All lines in the data that hold the word "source" need copying.

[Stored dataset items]
----
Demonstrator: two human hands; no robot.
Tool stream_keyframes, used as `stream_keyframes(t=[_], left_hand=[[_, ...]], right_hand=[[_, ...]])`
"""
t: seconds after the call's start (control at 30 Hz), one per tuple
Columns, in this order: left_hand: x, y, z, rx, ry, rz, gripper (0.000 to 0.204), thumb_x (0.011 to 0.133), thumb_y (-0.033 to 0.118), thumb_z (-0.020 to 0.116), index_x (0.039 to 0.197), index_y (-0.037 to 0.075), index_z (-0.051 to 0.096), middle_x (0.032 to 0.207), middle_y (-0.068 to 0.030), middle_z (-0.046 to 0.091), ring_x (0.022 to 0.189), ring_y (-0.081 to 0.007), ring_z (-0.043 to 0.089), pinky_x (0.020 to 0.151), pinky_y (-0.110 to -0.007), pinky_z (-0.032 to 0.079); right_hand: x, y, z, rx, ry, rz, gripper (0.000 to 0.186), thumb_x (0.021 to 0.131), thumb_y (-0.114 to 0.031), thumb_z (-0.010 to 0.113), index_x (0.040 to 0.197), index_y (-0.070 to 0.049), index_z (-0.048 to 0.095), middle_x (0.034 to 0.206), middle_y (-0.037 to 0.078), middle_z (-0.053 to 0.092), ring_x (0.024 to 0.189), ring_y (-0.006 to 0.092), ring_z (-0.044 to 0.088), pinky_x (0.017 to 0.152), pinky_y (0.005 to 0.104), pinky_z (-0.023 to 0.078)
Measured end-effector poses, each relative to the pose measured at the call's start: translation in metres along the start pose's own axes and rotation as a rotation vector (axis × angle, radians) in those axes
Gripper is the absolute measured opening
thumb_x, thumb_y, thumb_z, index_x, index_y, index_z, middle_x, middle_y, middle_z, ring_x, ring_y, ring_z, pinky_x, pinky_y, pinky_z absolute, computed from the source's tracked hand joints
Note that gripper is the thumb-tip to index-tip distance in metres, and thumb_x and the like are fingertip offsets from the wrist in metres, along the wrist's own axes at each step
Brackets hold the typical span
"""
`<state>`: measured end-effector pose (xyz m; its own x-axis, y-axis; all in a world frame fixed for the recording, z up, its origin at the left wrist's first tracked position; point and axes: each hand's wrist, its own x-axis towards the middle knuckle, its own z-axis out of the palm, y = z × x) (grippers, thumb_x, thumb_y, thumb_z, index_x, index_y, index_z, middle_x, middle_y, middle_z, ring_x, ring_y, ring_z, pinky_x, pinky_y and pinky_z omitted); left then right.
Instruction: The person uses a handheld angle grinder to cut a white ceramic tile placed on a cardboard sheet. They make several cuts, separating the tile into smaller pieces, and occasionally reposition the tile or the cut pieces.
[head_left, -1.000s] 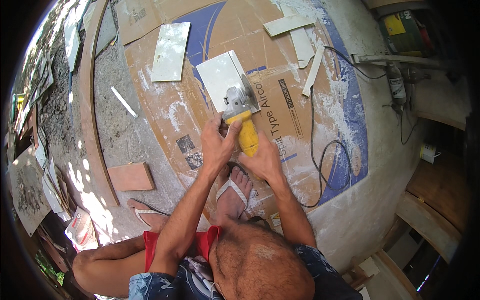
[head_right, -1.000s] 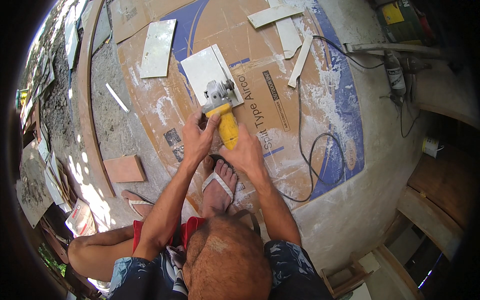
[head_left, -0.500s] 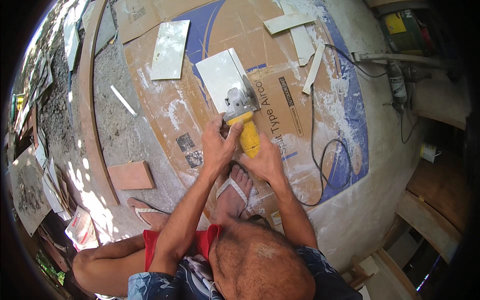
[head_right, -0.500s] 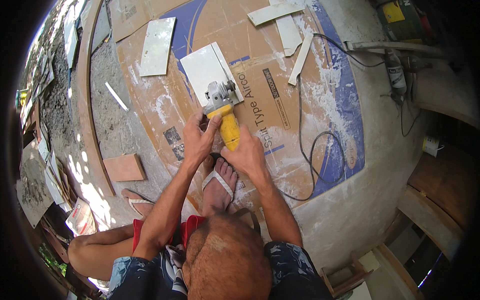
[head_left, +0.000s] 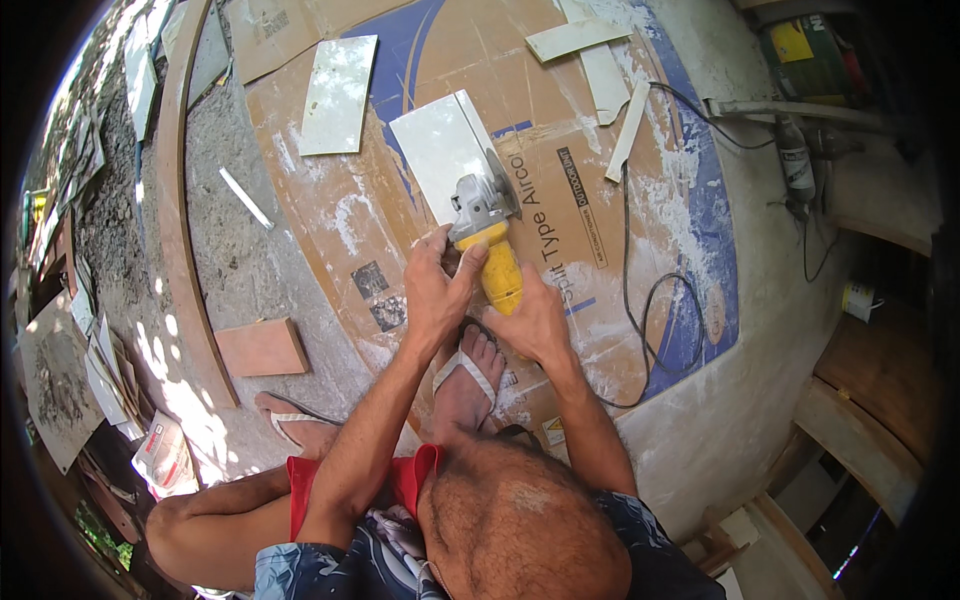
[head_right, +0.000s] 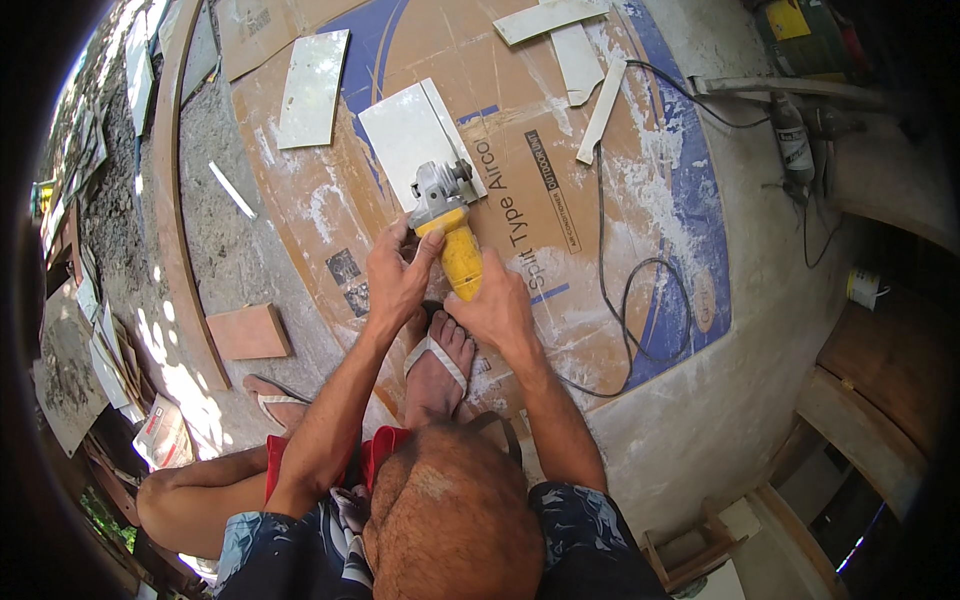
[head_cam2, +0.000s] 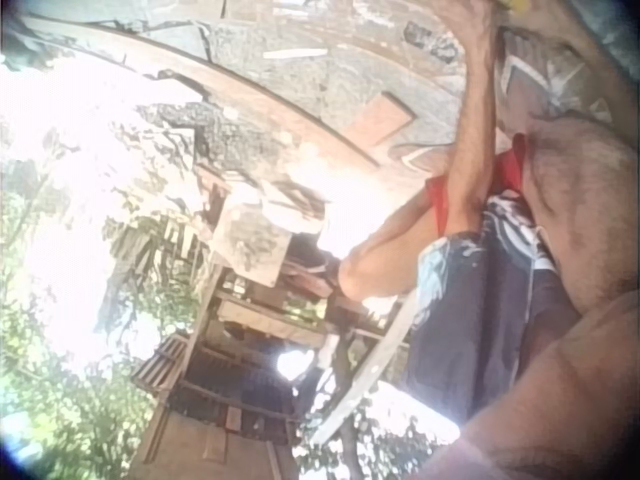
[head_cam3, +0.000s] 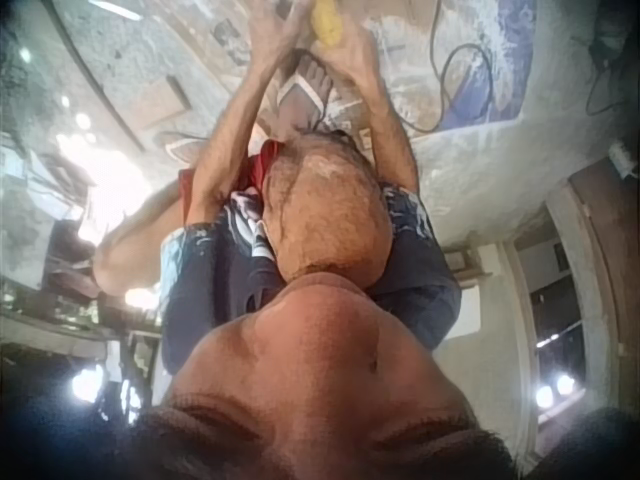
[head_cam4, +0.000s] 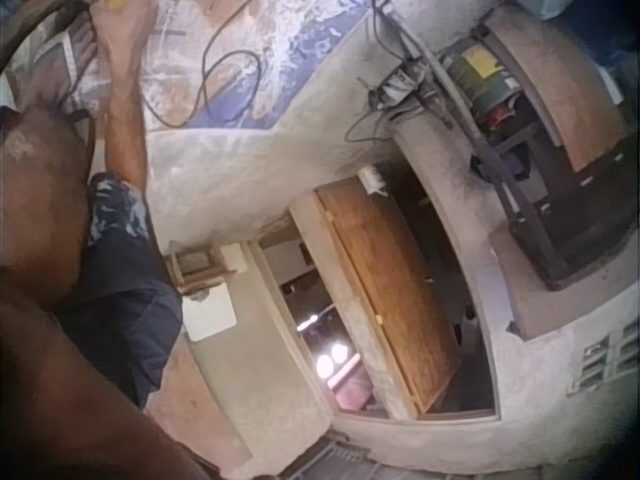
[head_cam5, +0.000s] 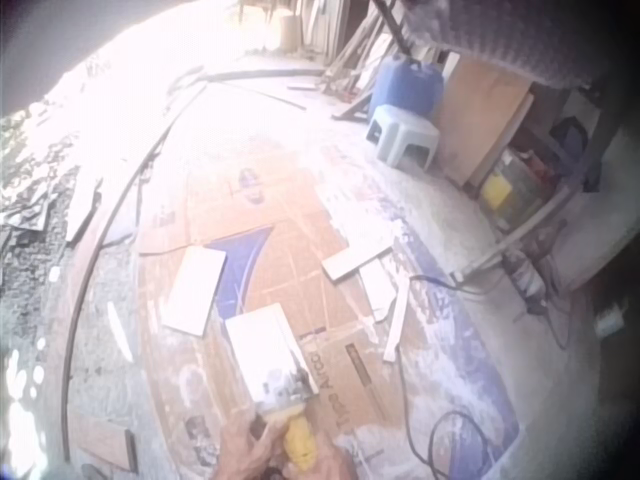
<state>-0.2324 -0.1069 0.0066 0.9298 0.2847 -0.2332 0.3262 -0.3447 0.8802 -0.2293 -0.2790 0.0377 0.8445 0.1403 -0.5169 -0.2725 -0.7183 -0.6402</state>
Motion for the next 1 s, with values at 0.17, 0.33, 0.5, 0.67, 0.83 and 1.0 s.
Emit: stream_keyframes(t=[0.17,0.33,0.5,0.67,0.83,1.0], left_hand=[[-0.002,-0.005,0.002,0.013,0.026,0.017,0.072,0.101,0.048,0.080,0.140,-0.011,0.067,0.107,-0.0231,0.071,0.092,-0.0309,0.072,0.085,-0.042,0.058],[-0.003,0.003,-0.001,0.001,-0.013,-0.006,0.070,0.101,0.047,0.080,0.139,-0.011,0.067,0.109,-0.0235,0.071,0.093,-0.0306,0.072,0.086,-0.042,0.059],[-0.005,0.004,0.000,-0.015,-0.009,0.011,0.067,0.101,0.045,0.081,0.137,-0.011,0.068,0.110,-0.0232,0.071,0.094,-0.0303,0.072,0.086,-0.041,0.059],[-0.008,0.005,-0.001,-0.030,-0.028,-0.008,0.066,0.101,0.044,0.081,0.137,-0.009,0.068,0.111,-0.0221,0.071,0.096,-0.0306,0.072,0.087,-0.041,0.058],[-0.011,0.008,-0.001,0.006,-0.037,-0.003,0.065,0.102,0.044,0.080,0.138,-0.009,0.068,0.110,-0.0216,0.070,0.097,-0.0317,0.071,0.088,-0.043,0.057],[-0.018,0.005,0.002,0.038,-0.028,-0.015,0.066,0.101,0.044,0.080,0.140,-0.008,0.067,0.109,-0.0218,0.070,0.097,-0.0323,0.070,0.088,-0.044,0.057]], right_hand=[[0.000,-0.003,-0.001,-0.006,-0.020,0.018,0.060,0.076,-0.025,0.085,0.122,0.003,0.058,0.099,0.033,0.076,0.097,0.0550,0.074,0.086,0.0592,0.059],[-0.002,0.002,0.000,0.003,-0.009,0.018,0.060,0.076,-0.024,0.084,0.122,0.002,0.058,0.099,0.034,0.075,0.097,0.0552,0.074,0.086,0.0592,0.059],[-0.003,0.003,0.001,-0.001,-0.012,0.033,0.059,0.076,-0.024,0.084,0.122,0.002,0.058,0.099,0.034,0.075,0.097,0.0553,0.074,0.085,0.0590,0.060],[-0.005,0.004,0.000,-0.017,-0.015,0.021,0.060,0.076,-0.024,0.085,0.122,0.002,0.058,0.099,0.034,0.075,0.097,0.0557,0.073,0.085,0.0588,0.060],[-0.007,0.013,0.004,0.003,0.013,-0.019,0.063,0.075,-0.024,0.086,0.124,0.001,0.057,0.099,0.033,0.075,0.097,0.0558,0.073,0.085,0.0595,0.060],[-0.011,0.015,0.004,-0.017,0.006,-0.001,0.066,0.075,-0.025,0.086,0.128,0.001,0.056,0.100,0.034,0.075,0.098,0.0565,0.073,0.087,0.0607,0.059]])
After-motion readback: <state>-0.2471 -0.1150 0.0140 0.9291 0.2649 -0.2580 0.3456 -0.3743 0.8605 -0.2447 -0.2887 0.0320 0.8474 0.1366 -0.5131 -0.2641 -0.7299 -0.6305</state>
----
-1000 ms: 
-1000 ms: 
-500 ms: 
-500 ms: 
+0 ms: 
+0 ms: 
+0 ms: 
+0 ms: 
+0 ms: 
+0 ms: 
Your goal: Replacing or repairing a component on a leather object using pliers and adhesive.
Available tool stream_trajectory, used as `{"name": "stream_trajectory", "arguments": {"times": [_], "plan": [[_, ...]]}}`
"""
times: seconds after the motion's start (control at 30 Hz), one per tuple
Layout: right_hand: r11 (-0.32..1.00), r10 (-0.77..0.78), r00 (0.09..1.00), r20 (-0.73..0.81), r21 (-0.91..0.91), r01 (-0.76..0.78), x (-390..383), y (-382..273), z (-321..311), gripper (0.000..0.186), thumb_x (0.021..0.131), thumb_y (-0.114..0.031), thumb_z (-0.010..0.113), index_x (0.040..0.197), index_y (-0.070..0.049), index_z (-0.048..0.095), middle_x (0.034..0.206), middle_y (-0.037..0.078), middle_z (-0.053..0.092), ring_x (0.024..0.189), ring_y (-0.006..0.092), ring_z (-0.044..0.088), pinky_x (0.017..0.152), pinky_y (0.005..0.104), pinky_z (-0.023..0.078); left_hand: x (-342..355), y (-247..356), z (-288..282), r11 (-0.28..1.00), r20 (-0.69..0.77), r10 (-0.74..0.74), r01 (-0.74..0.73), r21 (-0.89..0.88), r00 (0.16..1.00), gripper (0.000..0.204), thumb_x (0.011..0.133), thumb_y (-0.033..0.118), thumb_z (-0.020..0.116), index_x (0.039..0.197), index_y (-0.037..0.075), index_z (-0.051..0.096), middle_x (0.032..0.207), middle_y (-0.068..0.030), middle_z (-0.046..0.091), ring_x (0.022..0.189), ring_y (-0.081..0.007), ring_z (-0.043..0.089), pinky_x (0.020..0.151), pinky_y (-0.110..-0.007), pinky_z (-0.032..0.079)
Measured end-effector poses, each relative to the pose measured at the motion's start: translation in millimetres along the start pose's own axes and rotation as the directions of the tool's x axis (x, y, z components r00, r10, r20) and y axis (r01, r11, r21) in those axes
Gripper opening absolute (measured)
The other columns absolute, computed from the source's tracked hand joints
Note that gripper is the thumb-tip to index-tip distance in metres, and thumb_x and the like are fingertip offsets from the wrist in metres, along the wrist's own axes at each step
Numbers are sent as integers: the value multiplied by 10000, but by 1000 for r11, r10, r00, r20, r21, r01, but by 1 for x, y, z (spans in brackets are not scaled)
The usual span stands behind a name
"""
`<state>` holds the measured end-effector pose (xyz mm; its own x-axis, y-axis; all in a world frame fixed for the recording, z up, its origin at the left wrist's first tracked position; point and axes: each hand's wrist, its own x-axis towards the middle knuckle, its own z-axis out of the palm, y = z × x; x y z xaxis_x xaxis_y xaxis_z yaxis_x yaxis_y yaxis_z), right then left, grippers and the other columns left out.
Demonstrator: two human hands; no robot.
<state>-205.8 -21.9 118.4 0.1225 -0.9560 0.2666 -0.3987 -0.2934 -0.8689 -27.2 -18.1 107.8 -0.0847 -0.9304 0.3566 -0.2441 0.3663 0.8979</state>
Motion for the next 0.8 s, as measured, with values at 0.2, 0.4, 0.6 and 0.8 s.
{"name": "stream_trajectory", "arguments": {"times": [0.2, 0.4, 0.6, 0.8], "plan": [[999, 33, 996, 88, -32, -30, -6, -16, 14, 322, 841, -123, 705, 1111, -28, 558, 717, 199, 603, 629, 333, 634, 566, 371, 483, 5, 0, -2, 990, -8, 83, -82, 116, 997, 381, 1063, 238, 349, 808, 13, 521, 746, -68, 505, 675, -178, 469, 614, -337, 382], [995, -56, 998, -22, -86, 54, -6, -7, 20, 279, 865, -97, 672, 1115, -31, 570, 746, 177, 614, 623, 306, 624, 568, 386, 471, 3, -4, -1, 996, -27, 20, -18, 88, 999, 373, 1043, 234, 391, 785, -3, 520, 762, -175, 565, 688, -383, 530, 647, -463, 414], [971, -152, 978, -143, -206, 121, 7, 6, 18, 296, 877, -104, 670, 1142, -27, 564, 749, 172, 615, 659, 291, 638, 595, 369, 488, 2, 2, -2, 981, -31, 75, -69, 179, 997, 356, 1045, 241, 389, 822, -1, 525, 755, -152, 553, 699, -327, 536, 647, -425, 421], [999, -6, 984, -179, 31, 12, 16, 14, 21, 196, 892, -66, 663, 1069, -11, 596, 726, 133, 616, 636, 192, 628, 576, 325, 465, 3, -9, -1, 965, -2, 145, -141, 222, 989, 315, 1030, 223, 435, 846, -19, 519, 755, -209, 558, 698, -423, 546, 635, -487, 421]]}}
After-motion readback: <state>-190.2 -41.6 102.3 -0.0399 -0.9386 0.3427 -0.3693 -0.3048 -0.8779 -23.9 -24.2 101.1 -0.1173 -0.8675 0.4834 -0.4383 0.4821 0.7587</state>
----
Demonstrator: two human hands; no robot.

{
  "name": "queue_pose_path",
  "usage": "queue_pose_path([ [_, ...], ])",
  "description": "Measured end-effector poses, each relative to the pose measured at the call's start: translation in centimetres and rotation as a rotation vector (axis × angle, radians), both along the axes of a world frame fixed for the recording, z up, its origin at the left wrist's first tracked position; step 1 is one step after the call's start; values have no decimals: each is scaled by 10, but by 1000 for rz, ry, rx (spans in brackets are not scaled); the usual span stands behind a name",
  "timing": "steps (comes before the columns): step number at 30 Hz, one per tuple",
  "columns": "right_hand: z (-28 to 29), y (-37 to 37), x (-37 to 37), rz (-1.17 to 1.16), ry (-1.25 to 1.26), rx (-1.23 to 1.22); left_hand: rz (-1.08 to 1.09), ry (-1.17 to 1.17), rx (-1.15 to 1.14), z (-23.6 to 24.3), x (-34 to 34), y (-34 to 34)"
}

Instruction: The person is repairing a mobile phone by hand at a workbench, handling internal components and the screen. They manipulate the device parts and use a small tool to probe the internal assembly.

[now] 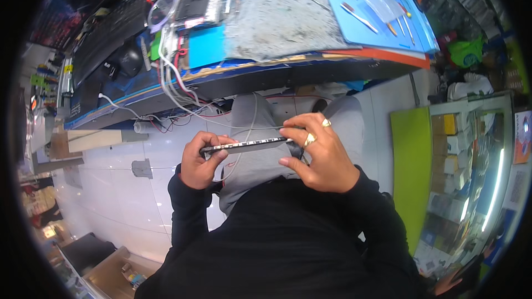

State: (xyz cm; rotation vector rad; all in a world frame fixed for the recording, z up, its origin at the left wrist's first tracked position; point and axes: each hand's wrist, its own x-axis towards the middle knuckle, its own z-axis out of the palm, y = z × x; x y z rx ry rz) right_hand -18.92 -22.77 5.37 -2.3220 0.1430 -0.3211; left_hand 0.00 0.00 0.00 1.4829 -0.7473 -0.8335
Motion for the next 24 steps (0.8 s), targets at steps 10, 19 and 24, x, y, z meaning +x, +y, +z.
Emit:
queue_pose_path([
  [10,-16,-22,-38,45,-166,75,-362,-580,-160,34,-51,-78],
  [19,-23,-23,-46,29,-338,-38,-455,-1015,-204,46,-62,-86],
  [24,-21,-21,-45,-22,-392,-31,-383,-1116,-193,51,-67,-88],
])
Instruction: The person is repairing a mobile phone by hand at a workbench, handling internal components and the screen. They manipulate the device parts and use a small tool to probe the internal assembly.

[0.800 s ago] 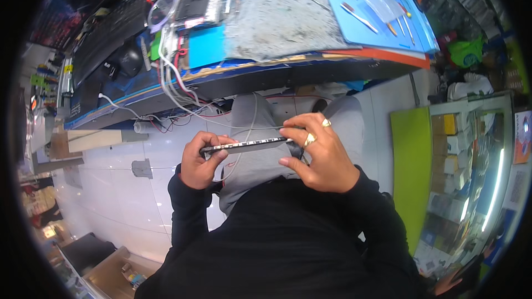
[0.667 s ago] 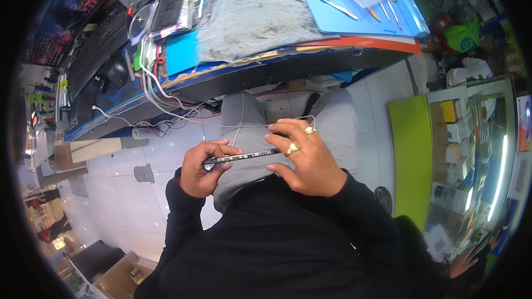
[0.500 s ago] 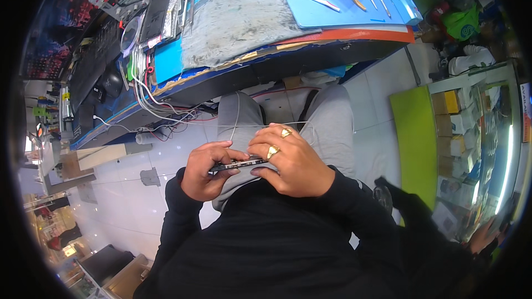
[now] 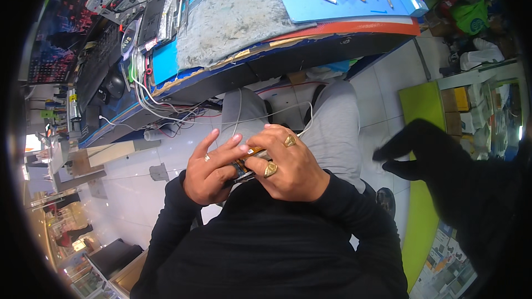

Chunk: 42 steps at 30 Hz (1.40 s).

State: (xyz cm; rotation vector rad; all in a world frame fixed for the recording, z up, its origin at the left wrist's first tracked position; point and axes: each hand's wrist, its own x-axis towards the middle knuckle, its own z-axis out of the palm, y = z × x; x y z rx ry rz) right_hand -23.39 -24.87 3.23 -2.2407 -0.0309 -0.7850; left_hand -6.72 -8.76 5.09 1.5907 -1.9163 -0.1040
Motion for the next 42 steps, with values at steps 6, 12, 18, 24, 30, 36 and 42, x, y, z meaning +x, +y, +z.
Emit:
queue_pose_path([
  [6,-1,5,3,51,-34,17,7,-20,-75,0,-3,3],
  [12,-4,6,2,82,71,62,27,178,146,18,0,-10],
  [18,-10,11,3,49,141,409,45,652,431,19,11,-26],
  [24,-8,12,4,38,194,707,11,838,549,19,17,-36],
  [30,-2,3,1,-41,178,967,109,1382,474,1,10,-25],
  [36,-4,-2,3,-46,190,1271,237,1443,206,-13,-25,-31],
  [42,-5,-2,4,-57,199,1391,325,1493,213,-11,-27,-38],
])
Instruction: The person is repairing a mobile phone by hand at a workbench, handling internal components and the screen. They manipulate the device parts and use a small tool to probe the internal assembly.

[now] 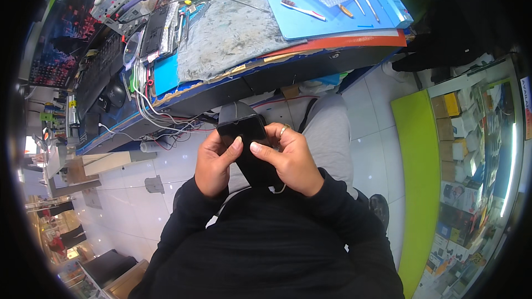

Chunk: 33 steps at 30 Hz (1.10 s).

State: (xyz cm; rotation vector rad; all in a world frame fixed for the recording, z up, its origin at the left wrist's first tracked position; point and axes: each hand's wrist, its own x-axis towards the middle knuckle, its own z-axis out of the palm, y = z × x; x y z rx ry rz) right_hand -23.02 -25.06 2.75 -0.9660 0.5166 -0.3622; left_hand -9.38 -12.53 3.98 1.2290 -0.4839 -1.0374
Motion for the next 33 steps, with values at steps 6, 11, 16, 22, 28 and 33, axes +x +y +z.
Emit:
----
• _Answer area_:
thumb_x, thumb_y, thumb_z, index_x, index_y, index_z, middle_x, middle_y, middle_z, ring_x, ring_y, ring_z, pinky_x, pinky_y, pinky_z absolute, computed from the source's tracked hand joints
The other columns absolute, computed from the source's tracked hand joints

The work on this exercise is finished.